Before we go doing this on all our VMs everywhere, I'm going to see if a centos5.1 VM does actually fix the problem. See bug#431608 for details.

John O'Duinn [:joduinn] (please use "needinfo?" flag)

Assignee

Updated

•

16 years ago

Depends on: 431608

John O'Duinn [:joduinn] (please use "needinfo?" flag)

Assignee

Comment 13

•

16 years ago

from offline emails:


1) Justin / mrz / aravind are planning to take the Centos5.1 source rpm, and build a 2.6.22 kernel for us which has the fix we need. They'd then try applying it to a volunteer VM to see if it works. The cool part of all this, if it works, is that we can use their kernel, *remain* on Centos5.0, fix the read-only problem, and still be running on a supported configuration.
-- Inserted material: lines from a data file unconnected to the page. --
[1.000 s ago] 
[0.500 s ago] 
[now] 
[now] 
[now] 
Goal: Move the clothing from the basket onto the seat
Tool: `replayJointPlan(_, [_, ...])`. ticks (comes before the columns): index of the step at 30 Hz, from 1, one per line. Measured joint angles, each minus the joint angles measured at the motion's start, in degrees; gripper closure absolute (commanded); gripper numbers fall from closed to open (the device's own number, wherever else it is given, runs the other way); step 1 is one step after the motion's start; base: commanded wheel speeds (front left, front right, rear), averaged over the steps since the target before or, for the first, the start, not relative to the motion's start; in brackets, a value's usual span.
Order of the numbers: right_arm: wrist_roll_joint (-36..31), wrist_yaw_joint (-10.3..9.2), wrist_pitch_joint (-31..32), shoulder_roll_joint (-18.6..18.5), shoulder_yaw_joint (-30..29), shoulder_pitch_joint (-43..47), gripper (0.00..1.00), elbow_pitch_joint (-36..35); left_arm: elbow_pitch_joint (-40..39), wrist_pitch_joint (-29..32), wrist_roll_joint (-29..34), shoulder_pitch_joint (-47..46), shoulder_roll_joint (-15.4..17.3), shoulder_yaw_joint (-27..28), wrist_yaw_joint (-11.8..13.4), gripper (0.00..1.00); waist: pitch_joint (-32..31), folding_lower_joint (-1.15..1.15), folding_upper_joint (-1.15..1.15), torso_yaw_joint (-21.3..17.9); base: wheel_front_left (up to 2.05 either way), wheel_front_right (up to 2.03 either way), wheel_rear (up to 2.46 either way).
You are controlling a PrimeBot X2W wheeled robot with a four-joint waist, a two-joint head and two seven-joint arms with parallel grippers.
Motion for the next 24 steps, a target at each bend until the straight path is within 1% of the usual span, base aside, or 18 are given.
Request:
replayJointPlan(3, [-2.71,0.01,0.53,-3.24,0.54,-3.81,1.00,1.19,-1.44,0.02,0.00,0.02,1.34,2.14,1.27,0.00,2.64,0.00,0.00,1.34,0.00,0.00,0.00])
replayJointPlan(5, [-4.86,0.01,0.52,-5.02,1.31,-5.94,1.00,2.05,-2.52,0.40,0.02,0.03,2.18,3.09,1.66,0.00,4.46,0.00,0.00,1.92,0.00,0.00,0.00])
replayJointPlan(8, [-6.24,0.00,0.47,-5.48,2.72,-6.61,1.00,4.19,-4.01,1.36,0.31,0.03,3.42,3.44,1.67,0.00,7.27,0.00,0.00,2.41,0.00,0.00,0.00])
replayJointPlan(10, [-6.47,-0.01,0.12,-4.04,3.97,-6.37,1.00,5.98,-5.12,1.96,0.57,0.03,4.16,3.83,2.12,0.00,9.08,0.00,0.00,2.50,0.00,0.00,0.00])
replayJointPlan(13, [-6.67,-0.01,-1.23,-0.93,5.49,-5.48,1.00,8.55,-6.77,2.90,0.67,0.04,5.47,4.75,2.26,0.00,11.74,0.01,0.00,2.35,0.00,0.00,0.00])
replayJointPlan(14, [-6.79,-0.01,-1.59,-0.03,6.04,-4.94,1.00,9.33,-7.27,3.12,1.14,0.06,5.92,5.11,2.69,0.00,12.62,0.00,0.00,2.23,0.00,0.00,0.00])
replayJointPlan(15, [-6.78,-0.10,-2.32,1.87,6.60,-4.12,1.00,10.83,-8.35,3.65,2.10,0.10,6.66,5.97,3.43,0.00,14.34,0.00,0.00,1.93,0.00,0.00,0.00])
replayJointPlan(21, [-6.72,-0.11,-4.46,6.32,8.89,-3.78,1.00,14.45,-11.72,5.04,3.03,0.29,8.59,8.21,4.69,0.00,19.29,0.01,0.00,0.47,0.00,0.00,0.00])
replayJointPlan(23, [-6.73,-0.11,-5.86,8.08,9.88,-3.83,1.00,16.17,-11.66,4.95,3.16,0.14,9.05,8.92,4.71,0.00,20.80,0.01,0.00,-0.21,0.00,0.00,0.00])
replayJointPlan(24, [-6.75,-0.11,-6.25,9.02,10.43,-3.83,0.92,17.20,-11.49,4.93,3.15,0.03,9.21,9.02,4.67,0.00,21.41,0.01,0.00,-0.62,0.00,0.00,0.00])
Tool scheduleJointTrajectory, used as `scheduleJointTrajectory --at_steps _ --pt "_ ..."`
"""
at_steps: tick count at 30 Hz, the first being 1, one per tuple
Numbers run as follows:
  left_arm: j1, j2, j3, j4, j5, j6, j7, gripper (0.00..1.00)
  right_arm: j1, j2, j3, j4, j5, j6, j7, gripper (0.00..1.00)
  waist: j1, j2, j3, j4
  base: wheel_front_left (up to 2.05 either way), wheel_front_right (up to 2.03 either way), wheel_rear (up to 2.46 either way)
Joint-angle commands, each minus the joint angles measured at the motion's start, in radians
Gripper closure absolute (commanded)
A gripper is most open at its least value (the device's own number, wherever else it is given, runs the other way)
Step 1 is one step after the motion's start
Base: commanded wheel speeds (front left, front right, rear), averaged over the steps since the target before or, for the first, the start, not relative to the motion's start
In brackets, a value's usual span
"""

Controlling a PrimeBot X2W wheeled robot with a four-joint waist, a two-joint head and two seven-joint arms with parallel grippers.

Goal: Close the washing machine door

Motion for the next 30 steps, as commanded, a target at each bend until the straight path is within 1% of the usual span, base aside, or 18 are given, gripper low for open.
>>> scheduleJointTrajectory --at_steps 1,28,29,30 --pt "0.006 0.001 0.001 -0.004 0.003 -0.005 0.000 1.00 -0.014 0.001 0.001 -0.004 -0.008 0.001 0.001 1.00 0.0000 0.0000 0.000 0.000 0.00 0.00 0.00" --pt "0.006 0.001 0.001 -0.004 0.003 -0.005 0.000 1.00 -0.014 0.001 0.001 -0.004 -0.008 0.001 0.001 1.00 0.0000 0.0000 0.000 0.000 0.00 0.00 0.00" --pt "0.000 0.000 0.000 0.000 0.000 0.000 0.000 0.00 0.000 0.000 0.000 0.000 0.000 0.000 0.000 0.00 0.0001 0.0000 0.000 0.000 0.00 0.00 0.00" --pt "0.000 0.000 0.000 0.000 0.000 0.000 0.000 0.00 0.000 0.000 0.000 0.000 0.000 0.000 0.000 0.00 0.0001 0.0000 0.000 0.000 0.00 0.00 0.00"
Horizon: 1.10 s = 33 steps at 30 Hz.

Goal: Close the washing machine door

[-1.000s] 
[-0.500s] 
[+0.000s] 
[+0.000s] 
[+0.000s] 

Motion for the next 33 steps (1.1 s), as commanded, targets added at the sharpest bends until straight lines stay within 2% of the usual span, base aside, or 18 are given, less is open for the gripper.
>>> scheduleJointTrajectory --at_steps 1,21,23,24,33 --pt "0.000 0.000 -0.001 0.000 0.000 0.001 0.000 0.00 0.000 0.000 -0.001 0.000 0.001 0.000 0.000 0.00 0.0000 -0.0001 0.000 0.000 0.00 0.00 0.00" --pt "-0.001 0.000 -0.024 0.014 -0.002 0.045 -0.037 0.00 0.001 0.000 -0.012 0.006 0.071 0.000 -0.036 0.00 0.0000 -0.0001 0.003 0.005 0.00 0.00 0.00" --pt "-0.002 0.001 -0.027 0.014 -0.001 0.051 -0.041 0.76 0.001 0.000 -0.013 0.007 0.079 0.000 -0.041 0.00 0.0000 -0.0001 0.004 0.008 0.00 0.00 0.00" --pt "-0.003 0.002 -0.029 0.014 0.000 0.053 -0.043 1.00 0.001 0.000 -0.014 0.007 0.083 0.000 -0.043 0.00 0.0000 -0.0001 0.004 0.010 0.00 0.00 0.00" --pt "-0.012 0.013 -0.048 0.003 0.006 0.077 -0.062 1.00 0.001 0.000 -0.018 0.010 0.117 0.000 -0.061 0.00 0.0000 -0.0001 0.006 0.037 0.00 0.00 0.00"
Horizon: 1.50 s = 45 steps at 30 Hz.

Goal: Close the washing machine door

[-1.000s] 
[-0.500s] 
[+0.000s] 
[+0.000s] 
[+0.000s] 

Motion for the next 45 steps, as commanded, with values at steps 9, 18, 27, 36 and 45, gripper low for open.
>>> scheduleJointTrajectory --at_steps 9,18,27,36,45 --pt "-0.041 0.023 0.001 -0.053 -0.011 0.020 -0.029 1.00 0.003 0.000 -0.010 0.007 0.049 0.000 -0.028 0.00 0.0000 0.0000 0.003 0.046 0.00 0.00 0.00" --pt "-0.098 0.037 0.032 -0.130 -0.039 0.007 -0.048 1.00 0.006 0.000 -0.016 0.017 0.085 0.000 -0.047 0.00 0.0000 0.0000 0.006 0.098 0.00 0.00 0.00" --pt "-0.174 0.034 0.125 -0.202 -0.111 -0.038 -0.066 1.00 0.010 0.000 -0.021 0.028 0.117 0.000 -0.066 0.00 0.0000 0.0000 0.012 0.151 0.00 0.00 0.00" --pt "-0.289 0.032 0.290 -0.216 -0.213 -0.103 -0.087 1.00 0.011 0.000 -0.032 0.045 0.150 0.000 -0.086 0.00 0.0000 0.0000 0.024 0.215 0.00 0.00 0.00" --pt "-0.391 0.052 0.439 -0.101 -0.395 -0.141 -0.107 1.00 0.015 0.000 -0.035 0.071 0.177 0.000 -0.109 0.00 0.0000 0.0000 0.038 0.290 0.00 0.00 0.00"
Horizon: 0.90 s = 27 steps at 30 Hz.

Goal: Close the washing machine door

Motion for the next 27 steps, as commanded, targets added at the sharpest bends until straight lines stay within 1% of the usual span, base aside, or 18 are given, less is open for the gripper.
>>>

2) Note: this would not solve the read-only problem for the Centos4 VMs. Will be tackled separately.

3) Justin: we're ok with trying out the new kernel on xr-linux-tbox. Just let us know a few minutes before you want to start, so we can warn folks?



Passing this bug back to IT to track creating new 2.6.22 kernel. Once the new kernel is working on xr-linux-tbox, we'll continue to use bug#407796 to track rolling out of the new kernel on all the build VMs.

Assignee: nobody → server-ops

Blocks: read-only

Component: Release Engineering → Server Operations

QA Contact: release → justin

Justin Fitzhugh

Comment 14

•

16 years ago

over to aravind for compile and testing

Assignee: server-ops → aravind

Aravind Gottipati [:aravind]

Comment 15

•

16 years ago

I am upgrading xr-linux-tbox to the newer kernel.  Let me know if you have any objections to doing this (will do this in about an hour or so).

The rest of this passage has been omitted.